How do we avoid imposing our will? Over the course of this book, I have described three dimensions of cultural translation, the first two of which are power and meaning. They influence each other: power shapes the way people talk about things, and thus the meaning they attribute to them (or the meaning those things evoke). Power can derive from social structure or from force, and its roots are in the history of interactions and resulting relations between people, in small groups and large. At the same time, meaning influences power. Its roots are related, as they, too, are in the history of interactions between people.
The third dimension is that of creation or invention, which can be playful or serious or both, a way—at least potentially—to turn meaning against power. Everything hinges on this third dimension. Everything hinges on invention.
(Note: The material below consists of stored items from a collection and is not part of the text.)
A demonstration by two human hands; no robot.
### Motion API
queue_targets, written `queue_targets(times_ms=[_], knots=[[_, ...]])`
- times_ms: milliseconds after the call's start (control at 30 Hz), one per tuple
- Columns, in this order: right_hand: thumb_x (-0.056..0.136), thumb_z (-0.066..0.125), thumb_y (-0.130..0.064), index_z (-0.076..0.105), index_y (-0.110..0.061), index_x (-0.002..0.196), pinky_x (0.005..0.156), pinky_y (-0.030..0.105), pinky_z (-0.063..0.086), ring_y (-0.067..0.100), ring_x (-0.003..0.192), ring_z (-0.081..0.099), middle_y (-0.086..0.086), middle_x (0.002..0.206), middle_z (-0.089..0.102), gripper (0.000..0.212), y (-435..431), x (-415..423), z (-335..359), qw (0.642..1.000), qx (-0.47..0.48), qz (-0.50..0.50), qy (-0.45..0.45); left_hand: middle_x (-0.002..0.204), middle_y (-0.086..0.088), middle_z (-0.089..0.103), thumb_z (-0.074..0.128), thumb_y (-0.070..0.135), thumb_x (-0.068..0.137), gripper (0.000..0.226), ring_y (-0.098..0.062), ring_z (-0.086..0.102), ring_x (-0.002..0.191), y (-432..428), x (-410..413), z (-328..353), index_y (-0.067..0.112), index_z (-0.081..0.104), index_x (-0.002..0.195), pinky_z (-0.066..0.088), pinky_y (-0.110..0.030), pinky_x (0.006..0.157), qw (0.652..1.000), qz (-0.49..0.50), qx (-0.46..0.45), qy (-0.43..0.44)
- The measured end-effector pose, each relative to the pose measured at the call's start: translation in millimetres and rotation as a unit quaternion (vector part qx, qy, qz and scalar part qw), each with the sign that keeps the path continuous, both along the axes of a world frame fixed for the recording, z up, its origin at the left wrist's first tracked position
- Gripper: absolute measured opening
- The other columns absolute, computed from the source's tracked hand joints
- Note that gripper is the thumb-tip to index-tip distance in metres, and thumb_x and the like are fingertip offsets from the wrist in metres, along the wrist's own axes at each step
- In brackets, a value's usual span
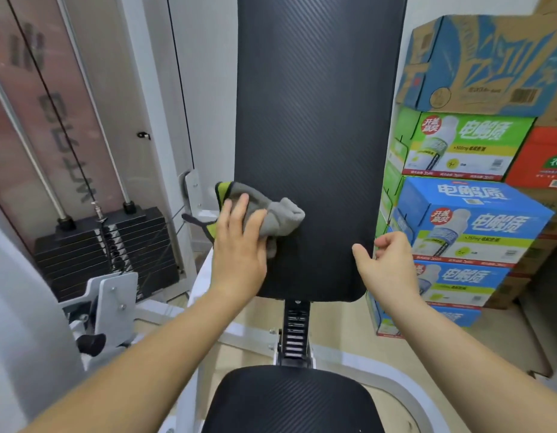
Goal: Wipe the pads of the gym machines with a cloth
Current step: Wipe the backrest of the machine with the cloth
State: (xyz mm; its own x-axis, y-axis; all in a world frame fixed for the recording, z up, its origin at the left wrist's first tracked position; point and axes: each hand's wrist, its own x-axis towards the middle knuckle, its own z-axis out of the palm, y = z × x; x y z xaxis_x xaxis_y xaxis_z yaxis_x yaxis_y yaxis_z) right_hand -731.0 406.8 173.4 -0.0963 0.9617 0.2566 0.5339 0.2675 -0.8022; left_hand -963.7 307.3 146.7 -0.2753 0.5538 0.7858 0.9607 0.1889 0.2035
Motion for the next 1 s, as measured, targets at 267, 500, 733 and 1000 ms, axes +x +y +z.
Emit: queue_targets(times_ms=[267,500,733,1000], knots=[[0.102,0.055,-0.021,0.053,-0.021,0.119,0.075,0.040,0.051,0.019,0.083,0.061,0.006,0.095,0.062,0.017,-2,9,6,0.996,0.011,0.053,0.077,0.161,-0.002,0.043,0.053,0.023,0.090,0.045,-0.033,0.033,0.151,11,24,-14,0.025,0.059,0.135,0.014,-0.053,0.127,0.952,-0.124,-0.130,0.248],[0.103,0.045,-0.022,0.058,-0.032,0.117,0.086,0.045,0.058,0.022,0.098,0.065,0.002,0.109,0.066,0.022,5,21,17,0.990,-0.044,0.020,0.131,0.170,0.000,0.023,0.055,0.030,0.094,0.048,-0.035,0.009,0.158,87,85,94,0.029,0.050,0.141,0.008,-0.061,0.125,0.990,-0.055,-0.059,0.118],[0.088,0.049,-0.004,0.053,-0.020,0.115,0.075,0.044,0.051,0.029,0.087,0.060,0.004,0.092,0.057,0.031,-4,40,9,0.997,-0.028,-0.031,0.069,0.165,0.000,0.035,0.054,0.031,0.091,0.037,-0.034,0.023,0.155,38,84,-33,0.026,0.060,0.126,0.014,-0.058,0.125,0.912,-0.206,-0.177,0.307],[0.091,0.064,-0.018,0.061,-0.019,0.121,0.079,0.038,0.052,0.018,0.105,0.054,-0.003,0.116,0.054,0.031,-25,-22,31,0.947,0.253,0.132,-0.146,0.156,-0.012,0.045,0.069,0.012,0.085,0.050,-0.038,0.038,0.146,-34,-27,-15,0.022,0.059,0.134,0.026,-0.060,0.121,0.980,-0.079,-0.084,0.159]])
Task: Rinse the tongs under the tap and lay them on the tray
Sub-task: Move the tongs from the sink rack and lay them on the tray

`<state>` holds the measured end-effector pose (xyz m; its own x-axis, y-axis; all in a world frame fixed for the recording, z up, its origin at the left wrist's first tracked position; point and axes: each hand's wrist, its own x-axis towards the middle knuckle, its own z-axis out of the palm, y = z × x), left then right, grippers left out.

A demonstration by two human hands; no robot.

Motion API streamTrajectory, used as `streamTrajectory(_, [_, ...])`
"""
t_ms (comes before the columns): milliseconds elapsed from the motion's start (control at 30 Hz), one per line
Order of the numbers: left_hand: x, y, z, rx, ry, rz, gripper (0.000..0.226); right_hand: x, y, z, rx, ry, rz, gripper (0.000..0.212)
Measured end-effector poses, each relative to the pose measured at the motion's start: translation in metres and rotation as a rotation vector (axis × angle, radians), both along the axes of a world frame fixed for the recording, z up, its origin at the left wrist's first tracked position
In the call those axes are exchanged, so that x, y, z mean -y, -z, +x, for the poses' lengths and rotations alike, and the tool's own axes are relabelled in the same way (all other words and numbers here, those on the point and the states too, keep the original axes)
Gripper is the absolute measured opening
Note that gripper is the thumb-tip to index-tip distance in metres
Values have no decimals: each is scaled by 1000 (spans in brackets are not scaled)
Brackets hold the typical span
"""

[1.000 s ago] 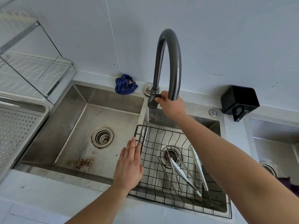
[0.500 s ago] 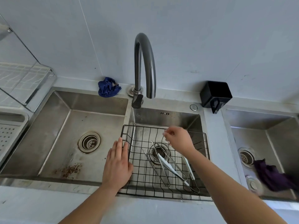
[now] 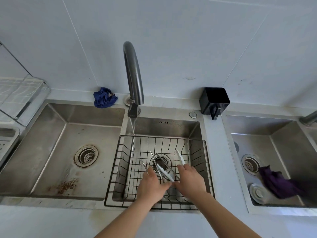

If cultural translation has anything to teach us about communication, it is this: we can open up space for others when we recognize that we ourselves might be wrong. In doing so, we address one of the critiques raised in the introductory chapter: we have taken the necessary first step for finding common ground for negotiating the meaning we make of the world. This recognition leads to a specific strategy for invention, one that can be summed up quite simply: listen first, speak second. Ask first, tell second. In this way, we arrive at an unexpected answer to the question that opens this book.
How do we change people’s minds? By opening ourselves to the possibility that they might change our minds, too.
1 Recall that epistemology is the branch of philosophy concerned with how we know what we know.
2 Or, if not the world, what we must pragmatically approach as “the world” if we want to avoid falling into the nihilistic solipsism of bad poststructuralism or paranoid internet echo chambers railing against all things “fake.”
3 Note how these axioms evoke something different—a richer set of ideas, I hope—to you now than they did when you read them in the introduction.
4 Sam Rocha calls this approach “folk phenomenology,” or the effort to relate our experience of the world, but without the specialized vocabulary we might develop if studied phenomenology in a formal sense. See Rocha, Folk Phenomenology: Education, Study, and the Human Person.
5 Even when I talk to myself, I imagine myself as if I were someone else, as if I stepped out of my body and am talking to someone else.
6 John Durham Peters, Speaking into the Air: A History of the Idea of Communication, 10.